+++ DATA SUPPLIED

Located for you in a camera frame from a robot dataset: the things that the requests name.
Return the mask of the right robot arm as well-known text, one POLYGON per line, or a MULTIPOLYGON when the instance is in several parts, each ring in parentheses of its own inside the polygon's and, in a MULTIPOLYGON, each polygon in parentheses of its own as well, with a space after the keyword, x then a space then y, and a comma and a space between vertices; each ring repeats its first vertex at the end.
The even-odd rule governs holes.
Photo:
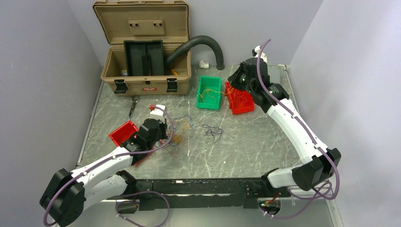
POLYGON ((300 165, 277 168, 263 175, 260 186, 264 195, 272 196, 279 188, 291 186, 308 191, 337 173, 341 153, 337 148, 328 148, 311 131, 285 89, 270 82, 263 60, 249 58, 240 63, 228 82, 231 87, 251 95, 254 103, 284 131, 301 160, 300 165))

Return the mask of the white pipe elbow fitting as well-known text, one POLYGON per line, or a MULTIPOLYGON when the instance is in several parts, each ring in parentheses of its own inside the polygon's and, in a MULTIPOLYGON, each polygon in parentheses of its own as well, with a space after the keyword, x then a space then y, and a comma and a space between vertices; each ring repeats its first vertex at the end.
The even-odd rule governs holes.
POLYGON ((201 69, 209 69, 209 63, 205 61, 199 61, 199 67, 201 69))

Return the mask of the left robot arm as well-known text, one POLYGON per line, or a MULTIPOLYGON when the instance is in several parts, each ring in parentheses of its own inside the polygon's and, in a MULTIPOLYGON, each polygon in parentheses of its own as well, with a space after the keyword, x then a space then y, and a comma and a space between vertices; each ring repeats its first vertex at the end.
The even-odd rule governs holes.
POLYGON ((166 121, 148 118, 108 155, 79 169, 57 171, 39 200, 45 210, 44 224, 51 226, 47 222, 51 216, 60 227, 66 227, 102 200, 120 195, 131 198, 137 181, 126 168, 141 162, 157 142, 167 139, 166 130, 166 121))

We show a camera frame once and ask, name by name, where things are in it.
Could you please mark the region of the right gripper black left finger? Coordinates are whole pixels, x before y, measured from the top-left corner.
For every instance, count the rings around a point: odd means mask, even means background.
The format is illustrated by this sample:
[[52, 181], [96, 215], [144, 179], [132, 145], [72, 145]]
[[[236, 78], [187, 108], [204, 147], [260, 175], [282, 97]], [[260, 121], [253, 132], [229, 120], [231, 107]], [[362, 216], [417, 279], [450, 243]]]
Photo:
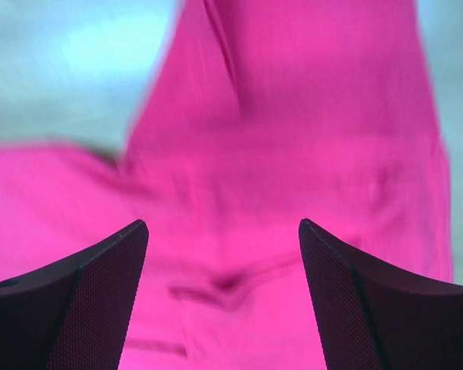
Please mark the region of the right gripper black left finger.
[[136, 220], [107, 239], [0, 282], [0, 370], [116, 369], [148, 229]]

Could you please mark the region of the magenta t shirt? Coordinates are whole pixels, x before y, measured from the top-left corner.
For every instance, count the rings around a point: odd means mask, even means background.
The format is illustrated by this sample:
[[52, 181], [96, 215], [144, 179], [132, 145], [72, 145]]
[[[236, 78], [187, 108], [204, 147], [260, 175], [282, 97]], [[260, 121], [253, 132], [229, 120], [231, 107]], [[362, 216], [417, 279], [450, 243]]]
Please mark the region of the magenta t shirt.
[[127, 151], [0, 148], [0, 281], [141, 219], [122, 369], [322, 369], [298, 226], [453, 276], [412, 1], [189, 1]]

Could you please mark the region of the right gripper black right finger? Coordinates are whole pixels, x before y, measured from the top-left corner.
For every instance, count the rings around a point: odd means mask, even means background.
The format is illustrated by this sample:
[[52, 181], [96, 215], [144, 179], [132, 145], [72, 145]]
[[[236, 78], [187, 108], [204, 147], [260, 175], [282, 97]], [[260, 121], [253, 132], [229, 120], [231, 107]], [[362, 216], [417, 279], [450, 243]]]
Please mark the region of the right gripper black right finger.
[[411, 273], [303, 219], [299, 243], [329, 369], [463, 369], [463, 286]]

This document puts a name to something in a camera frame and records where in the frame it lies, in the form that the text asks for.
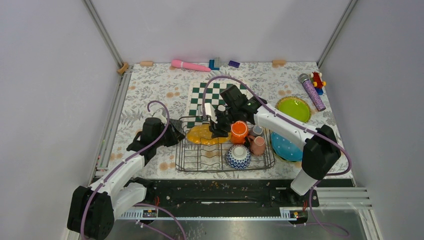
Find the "orange mug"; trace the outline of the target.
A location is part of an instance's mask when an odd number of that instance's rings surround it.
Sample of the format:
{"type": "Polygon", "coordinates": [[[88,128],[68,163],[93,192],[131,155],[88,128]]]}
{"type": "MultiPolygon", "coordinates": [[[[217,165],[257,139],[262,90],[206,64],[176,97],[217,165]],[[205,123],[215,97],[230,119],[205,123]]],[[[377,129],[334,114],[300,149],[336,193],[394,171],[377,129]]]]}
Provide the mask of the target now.
{"type": "Polygon", "coordinates": [[[234,145],[243,145],[246,140],[245,138],[249,134],[249,127],[244,121],[236,121],[230,126],[230,142],[234,145]]]}

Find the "teal dotted plate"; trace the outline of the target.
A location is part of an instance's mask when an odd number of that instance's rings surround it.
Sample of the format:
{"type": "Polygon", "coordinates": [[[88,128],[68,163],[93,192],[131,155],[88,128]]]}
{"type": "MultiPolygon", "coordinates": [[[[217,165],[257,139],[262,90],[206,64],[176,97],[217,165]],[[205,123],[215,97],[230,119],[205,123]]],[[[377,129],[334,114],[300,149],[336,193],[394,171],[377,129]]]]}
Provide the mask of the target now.
{"type": "Polygon", "coordinates": [[[302,161],[302,150],[285,137],[278,135],[275,132],[271,132],[270,143],[276,155],[279,155],[286,160],[302,161]]]}

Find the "blue grey lego bricks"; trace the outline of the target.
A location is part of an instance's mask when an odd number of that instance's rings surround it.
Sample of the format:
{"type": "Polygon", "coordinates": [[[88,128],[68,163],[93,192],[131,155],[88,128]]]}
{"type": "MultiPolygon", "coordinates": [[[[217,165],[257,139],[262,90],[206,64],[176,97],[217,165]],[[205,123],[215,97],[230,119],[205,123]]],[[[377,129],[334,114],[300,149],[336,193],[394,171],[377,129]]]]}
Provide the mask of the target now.
{"type": "Polygon", "coordinates": [[[208,62],[208,67],[212,71],[218,71],[221,67],[221,59],[219,57],[215,57],[213,59],[210,59],[208,62]]]}

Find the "lime green dotted plate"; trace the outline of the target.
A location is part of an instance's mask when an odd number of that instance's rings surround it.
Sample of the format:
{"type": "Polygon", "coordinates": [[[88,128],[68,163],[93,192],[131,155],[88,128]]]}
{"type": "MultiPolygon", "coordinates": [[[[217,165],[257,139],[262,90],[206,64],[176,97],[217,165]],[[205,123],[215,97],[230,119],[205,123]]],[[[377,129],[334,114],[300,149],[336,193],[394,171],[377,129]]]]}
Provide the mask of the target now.
{"type": "Polygon", "coordinates": [[[283,158],[283,157],[281,157],[281,156],[279,156],[277,154],[274,154],[274,157],[276,159],[279,159],[282,162],[288,162],[288,163],[298,163],[298,162],[301,162],[301,160],[287,160],[287,159],[285,159],[285,158],[283,158]]]}

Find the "plain lime green plate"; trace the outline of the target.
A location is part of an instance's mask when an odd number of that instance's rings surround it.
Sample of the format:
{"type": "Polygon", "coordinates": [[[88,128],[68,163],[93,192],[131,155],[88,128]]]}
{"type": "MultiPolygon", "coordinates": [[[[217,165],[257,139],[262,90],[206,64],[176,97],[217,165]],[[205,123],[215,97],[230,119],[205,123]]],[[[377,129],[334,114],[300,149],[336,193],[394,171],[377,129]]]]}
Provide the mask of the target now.
{"type": "Polygon", "coordinates": [[[304,100],[295,96],[281,98],[276,104],[276,108],[303,123],[309,122],[312,116],[310,106],[304,100]]]}

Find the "wooden corner block left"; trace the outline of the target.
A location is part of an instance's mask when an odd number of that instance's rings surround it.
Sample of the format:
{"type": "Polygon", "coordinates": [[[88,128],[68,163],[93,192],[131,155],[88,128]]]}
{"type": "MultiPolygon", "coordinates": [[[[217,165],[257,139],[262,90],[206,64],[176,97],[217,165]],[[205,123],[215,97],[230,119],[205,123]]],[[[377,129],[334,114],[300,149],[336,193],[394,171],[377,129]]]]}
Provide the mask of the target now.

++++++

**EXERCISE GOAL:**
Print the whole listing exactly, please, and keep any images out of it.

**RESULT BELOW:**
Located for you in a camera frame from a robot dataset: the things that the requests name.
Return the mask of the right robot arm as well-known text, one POLYGON per line, or a MULTIPOLYGON when the instance is in several parts, each ring in parentheses of its own inside the polygon's and, in a MULTIPOLYGON, each polygon in parentheses of its own as well, with a space after the keyword, x then a space then y, and a comma and a space between vertices; each ring repeats its first vertex at the end.
The even-odd rule governs holes.
Photo:
POLYGON ((300 165, 277 168, 263 175, 260 186, 264 195, 272 196, 279 188, 291 186, 308 191, 337 173, 341 153, 337 148, 328 148, 311 131, 285 89, 270 82, 263 60, 249 58, 240 63, 228 82, 231 87, 251 95, 254 103, 284 131, 301 160, 300 165))

Return the mask of the white pipe elbow fitting as well-known text, one POLYGON per line, or a MULTIPOLYGON when the instance is in several parts, each ring in parentheses of its own inside the polygon's and, in a MULTIPOLYGON, each polygon in parentheses of its own as well, with a space after the keyword, x then a space then y, and a comma and a space between vertices; each ring repeats its first vertex at the end.
The even-odd rule governs holes.
POLYGON ((201 69, 209 69, 209 63, 205 61, 199 61, 199 67, 201 69))

Return the mask of the left robot arm as well-known text, one POLYGON per line, or a MULTIPOLYGON when the instance is in several parts, each ring in parentheses of its own inside the polygon's and, in a MULTIPOLYGON, each polygon in parentheses of its own as well, with a space after the keyword, x then a space then y, and a comma and a space between vertices; each ring repeats its first vertex at the end.
The even-odd rule governs holes.
POLYGON ((166 121, 148 118, 108 155, 79 169, 57 171, 39 200, 45 210, 44 224, 51 226, 47 222, 51 216, 60 227, 66 227, 102 200, 120 195, 131 198, 137 181, 126 168, 141 162, 157 142, 167 139, 166 130, 166 121))

We show a camera frame once and ask, name by name, where things are in it.
Could you please mark the region of the right gripper black left finger? Coordinates are whole pixels, x before y, measured from the top-left corner.
For every instance, count the rings around a point: odd means mask, even means background.
The format is illustrated by this sample:
[[52, 181], [96, 215], [144, 179], [132, 145], [72, 145]]
[[[236, 78], [187, 108], [204, 147], [260, 175], [282, 97]], [[260, 121], [253, 132], [229, 120], [231, 107]], [[362, 216], [417, 279], [450, 243]]]
Photo:
Please mark the region of the right gripper black left finger.
[[136, 220], [107, 239], [0, 282], [0, 370], [116, 369], [148, 229]]

Could you please mark the region of the magenta t shirt? Coordinates are whole pixels, x before y, measured from the top-left corner.
For every instance, count the rings around a point: odd means mask, even means background.
The format is illustrated by this sample:
[[52, 181], [96, 215], [144, 179], [132, 145], [72, 145]]
[[[236, 78], [187, 108], [204, 147], [260, 175], [282, 97]], [[260, 121], [253, 132], [229, 120], [231, 107]], [[362, 216], [417, 279], [450, 243]]]
Please mark the region of the magenta t shirt.
[[127, 151], [0, 148], [0, 281], [141, 219], [122, 369], [322, 369], [298, 226], [453, 276], [412, 1], [189, 1]]

Could you please mark the region of the right gripper black right finger? Coordinates are whole pixels, x before y, measured from the top-left corner.
For every instance, count the rings around a point: odd means mask, even means background.
The format is illustrated by this sample:
[[52, 181], [96, 215], [144, 179], [132, 145], [72, 145]]
[[[236, 78], [187, 108], [204, 147], [260, 175], [282, 97]], [[260, 121], [253, 132], [229, 120], [231, 107]], [[362, 216], [417, 279], [450, 243]]]
Please mark the region of the right gripper black right finger.
[[411, 273], [303, 219], [299, 243], [329, 369], [463, 369], [463, 286]]

This document puts a name to something in a camera frame and records where in the frame it lies, in the form that the text asks for.
Find the "orange mug"; trace the outline of the target.
A location is part of an instance's mask when an odd number of that instance's rings surround it.
Sample of the format:
{"type": "Polygon", "coordinates": [[[88,128],[68,163],[93,192],[131,155],[88,128]]]}
{"type": "MultiPolygon", "coordinates": [[[[217,165],[257,139],[262,90],[206,64],[176,97],[217,165]],[[205,123],[215,97],[230,119],[205,123]]],[[[377,129],[334,114],[300,149],[336,193],[394,171],[377,129]]]]}
Provide the mask of the target now.
{"type": "Polygon", "coordinates": [[[234,145],[243,145],[246,140],[245,138],[249,134],[249,127],[244,121],[236,121],[230,126],[230,142],[234,145]]]}

Find the "teal dotted plate"; trace the outline of the target.
A location is part of an instance's mask when an odd number of that instance's rings surround it.
Sample of the format:
{"type": "Polygon", "coordinates": [[[88,128],[68,163],[93,192],[131,155],[88,128]]]}
{"type": "MultiPolygon", "coordinates": [[[[217,165],[257,139],[262,90],[206,64],[176,97],[217,165]],[[205,123],[215,97],[230,119],[205,123]]],[[[377,129],[334,114],[300,149],[336,193],[394,171],[377,129]]]]}
Provide the mask of the target now.
{"type": "Polygon", "coordinates": [[[302,161],[302,150],[285,137],[278,135],[275,132],[271,132],[270,143],[276,155],[279,155],[286,160],[302,161]]]}

Find the "blue grey lego bricks"; trace the outline of the target.
A location is part of an instance's mask when an odd number of that instance's rings surround it.
Sample of the format:
{"type": "Polygon", "coordinates": [[[88,128],[68,163],[93,192],[131,155],[88,128]]]}
{"type": "MultiPolygon", "coordinates": [[[[217,165],[257,139],[262,90],[206,64],[176,97],[217,165]],[[205,123],[215,97],[230,119],[205,123]]],[[[377,129],[334,114],[300,149],[336,193],[394,171],[377,129]]]]}
Provide the mask of the target now.
{"type": "Polygon", "coordinates": [[[208,62],[208,67],[212,71],[218,71],[221,67],[221,59],[219,57],[215,57],[213,59],[210,59],[208,62]]]}

Find the "lime green dotted plate"; trace the outline of the target.
A location is part of an instance's mask when an odd number of that instance's rings surround it.
Sample of the format:
{"type": "Polygon", "coordinates": [[[88,128],[68,163],[93,192],[131,155],[88,128]]]}
{"type": "MultiPolygon", "coordinates": [[[[217,165],[257,139],[262,90],[206,64],[176,97],[217,165]],[[205,123],[215,97],[230,119],[205,123]]],[[[377,129],[334,114],[300,149],[336,193],[394,171],[377,129]]]]}
Provide the mask of the target now.
{"type": "Polygon", "coordinates": [[[283,158],[283,157],[281,157],[281,156],[279,156],[277,154],[274,154],[274,157],[276,159],[279,159],[282,162],[288,162],[288,163],[298,163],[298,162],[301,162],[301,160],[287,160],[287,159],[285,159],[285,158],[283,158]]]}

Find the "plain lime green plate"; trace the outline of the target.
A location is part of an instance's mask when an odd number of that instance's rings surround it.
Sample of the format:
{"type": "Polygon", "coordinates": [[[88,128],[68,163],[93,192],[131,155],[88,128]]]}
{"type": "MultiPolygon", "coordinates": [[[[217,165],[257,139],[262,90],[206,64],[176,97],[217,165]],[[205,123],[215,97],[230,119],[205,123]]],[[[377,129],[334,114],[300,149],[336,193],[394,171],[377,129]]]]}
Provide the mask of the target now.
{"type": "Polygon", "coordinates": [[[304,100],[295,96],[281,98],[276,104],[276,108],[303,123],[309,122],[312,116],[310,106],[304,100]]]}

Find the "wooden corner block left"; trace the outline of the target.
A location is part of an instance's mask when an odd number of that instance's rings surround it.
Sample of the format:
{"type": "Polygon", "coordinates": [[[88,128],[68,163],[93,192],[131,155],[88,128]]]}
{"type": "MultiPolygon", "coordinates": [[[[217,165],[257,139],[262,90],[206,64],[176,97],[217,165]],[[205,123],[215,97],[230,119],[205,123]]],[[[377,129],[334,114],[300,149],[336,193],[394,171],[377,129]]]]}
Provide the mask of the target now.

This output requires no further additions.